## Problem to work on
Skip the pictures. Output only the lines below starting at the line with "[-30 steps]" and ending at the line with "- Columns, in", both ends included, exactly as they are.

## Information shown
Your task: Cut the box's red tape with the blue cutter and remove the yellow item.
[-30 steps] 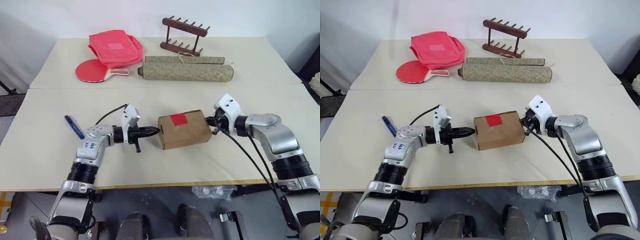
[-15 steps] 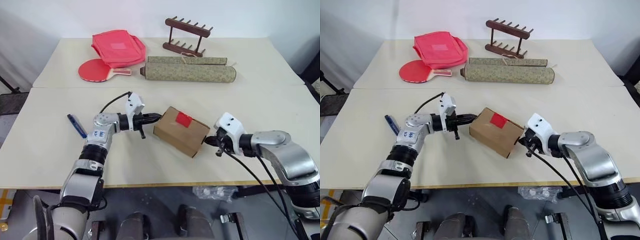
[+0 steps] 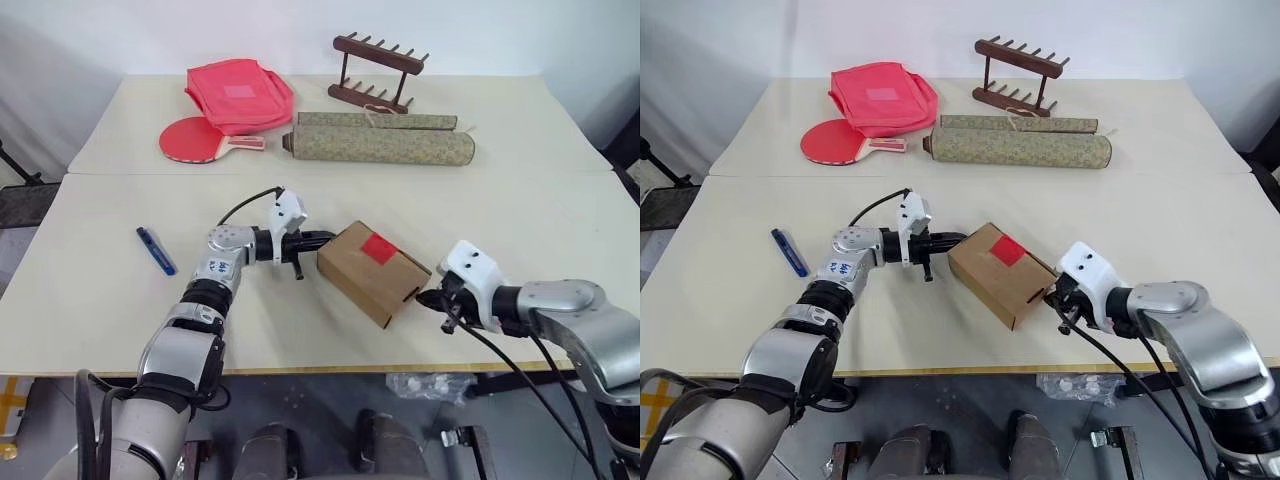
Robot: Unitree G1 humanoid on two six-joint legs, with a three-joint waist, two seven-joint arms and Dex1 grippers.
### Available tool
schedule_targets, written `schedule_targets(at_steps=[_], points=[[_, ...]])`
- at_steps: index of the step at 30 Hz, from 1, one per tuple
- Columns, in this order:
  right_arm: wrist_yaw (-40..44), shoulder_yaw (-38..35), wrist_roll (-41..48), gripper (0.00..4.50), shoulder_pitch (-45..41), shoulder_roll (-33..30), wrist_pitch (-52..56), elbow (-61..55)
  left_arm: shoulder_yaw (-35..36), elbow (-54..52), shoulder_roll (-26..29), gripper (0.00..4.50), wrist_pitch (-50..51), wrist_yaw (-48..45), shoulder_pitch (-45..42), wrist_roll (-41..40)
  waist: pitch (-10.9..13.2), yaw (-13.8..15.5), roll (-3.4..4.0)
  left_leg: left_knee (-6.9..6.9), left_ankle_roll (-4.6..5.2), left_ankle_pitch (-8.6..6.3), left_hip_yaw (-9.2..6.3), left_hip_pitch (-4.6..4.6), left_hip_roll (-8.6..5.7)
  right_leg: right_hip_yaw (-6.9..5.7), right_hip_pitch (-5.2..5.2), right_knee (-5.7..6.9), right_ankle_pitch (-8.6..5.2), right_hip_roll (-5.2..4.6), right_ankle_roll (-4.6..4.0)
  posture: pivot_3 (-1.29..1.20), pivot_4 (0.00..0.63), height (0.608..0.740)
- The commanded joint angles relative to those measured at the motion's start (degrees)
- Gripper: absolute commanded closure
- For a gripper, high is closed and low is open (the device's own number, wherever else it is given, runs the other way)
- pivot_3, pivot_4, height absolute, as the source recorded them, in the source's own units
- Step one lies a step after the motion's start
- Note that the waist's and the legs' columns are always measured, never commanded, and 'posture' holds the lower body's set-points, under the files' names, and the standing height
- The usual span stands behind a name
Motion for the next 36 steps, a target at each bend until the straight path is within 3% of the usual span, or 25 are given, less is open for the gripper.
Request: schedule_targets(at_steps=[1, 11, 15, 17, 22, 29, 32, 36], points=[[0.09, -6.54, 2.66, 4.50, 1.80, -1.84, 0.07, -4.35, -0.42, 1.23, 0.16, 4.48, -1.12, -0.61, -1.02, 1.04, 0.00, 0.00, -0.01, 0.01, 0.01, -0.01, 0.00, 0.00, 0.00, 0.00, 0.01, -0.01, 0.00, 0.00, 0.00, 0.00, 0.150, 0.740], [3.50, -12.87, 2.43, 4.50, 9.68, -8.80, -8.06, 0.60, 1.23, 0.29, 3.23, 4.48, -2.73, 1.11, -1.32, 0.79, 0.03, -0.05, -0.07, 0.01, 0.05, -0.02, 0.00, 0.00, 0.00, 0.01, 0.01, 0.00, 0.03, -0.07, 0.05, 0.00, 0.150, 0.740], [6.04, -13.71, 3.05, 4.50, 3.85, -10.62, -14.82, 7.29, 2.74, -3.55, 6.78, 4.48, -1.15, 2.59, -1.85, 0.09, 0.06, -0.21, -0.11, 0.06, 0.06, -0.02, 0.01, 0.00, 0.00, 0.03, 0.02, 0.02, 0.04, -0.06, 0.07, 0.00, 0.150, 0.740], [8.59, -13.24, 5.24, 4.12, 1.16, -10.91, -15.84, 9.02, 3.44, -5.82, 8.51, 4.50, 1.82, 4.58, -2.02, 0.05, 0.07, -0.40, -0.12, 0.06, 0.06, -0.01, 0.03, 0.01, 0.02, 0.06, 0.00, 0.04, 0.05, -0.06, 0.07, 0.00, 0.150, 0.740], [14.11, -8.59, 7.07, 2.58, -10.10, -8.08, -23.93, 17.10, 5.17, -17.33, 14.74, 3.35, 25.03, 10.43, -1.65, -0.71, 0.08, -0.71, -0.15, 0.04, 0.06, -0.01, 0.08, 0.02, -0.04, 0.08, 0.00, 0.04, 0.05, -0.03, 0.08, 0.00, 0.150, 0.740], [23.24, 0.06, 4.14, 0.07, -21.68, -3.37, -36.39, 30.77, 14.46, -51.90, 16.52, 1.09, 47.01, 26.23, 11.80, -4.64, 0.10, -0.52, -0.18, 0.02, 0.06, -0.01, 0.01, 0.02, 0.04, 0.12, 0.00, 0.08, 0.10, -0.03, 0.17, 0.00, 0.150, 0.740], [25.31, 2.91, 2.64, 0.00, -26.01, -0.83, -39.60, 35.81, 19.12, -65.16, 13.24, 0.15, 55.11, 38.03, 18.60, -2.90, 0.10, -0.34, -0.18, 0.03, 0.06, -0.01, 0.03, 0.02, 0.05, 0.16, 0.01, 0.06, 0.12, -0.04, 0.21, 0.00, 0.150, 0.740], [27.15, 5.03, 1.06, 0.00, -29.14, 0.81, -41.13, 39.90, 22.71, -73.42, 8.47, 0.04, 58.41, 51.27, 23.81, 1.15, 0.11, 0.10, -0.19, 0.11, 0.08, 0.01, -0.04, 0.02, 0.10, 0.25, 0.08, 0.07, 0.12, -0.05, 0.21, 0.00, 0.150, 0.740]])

## Your solution
[-30 steps] 
[-15 steps] 
[+0 steps] 
Robot: Unitree G1 humanoid on two six-joint legs, with a three-joint waist, two seven-joint arms and Dex1 grippers.
### Available tool
schedule_targets, written `schedule_targets(at_steps=[_], points=[[_, ...]])`
- at_steps: index of the step at 30 Hz, from 1, one per tuple
- Columns, in this order:

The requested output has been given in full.